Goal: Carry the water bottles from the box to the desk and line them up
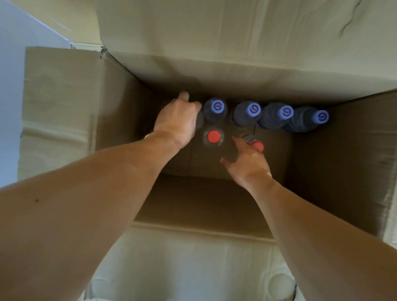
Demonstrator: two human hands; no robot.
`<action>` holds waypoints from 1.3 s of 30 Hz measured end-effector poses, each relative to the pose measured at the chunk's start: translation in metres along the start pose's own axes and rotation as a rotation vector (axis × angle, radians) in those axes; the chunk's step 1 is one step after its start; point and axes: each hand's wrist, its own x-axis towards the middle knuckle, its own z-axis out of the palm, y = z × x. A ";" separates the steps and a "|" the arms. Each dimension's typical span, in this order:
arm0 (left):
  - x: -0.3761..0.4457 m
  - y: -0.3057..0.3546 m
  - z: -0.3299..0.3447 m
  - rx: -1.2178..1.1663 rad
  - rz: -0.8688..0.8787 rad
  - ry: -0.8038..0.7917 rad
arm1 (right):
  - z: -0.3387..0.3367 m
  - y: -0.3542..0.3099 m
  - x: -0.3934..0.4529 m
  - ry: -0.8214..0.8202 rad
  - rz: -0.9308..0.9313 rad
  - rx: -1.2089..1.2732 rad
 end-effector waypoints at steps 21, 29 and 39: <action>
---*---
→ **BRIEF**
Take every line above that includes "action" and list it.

→ **SOLVED PROBLEM**
`<action>` holds waypoints from 1.3 s of 30 Hz measured end-effector poses, each relative to the pose measured at the chunk's start: translation in metres along the start pose's own axes and rotation as a rotation vector (axis × angle, radians) in those axes; the chunk's step 1 is one step after its start; point and axes: each hand's wrist, its own x-axis towards the middle knuckle, its own z-axis out of the palm, y = z × x. A ";" separates the steps and a "|" the arms. Each dimension's typical span, in this order:
 end-effector waypoints at steps 21, 29 and 39: <action>

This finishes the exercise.